• [WHAT THE TASK ASKS]
Lines from the line with "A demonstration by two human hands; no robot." to the line with "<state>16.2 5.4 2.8" in the entries below, and only those, must be output exactly, with both ends included.

• [DATA EXTRACTS]
☆ ☆ ☆

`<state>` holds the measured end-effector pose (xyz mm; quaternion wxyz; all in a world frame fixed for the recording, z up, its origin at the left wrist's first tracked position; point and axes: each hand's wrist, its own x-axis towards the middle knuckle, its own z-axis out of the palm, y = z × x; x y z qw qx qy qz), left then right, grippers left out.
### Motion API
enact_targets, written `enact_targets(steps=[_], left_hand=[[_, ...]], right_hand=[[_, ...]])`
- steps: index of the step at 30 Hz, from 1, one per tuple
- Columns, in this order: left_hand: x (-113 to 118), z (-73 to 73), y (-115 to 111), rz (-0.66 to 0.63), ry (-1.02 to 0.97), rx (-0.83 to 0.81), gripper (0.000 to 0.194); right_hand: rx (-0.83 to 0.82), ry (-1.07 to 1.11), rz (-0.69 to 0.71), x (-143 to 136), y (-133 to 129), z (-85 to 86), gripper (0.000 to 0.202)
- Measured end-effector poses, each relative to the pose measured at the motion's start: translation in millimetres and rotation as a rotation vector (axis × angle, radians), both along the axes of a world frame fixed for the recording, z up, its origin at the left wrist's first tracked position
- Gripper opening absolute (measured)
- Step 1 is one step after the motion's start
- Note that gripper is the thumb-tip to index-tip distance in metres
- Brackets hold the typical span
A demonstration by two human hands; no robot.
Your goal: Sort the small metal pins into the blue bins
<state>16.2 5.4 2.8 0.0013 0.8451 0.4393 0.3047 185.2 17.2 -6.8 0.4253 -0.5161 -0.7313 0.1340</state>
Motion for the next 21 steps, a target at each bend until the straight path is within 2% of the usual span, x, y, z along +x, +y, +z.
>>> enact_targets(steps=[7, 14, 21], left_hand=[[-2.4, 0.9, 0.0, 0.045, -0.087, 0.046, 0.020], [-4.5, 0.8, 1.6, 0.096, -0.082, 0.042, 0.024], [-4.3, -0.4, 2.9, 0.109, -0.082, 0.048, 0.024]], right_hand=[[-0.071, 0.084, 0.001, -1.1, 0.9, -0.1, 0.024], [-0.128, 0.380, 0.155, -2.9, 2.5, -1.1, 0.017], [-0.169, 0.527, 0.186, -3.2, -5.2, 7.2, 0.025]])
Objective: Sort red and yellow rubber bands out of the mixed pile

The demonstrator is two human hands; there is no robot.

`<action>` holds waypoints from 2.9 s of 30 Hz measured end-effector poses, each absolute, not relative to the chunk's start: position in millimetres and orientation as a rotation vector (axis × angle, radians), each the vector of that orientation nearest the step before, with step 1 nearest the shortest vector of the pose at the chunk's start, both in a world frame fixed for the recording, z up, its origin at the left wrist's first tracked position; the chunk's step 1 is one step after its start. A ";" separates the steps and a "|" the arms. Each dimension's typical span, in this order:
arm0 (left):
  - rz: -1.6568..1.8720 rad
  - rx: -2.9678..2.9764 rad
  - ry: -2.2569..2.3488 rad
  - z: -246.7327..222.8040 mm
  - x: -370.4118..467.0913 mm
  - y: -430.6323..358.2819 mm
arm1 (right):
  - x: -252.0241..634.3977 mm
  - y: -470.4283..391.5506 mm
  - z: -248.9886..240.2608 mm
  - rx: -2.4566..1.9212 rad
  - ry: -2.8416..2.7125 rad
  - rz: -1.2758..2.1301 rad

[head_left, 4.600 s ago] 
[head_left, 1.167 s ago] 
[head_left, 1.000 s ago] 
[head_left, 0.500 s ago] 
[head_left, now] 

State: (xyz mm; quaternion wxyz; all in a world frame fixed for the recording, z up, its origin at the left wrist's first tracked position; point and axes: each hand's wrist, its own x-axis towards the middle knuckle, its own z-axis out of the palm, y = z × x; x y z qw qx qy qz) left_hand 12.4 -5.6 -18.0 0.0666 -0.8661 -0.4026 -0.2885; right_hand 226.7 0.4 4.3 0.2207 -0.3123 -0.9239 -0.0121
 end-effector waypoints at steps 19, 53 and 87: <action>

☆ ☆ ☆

• [ANSWER TO THIS PROBLEM]
A demonstration by two human hands; no robot.
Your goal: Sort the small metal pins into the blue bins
<state>16.2 5.4 2.8 0.0013 0.8451 0.4393 0.3047 185.2 17.2 -6.8 0.4253 -0.5161 -0.7313 0.1340</state>

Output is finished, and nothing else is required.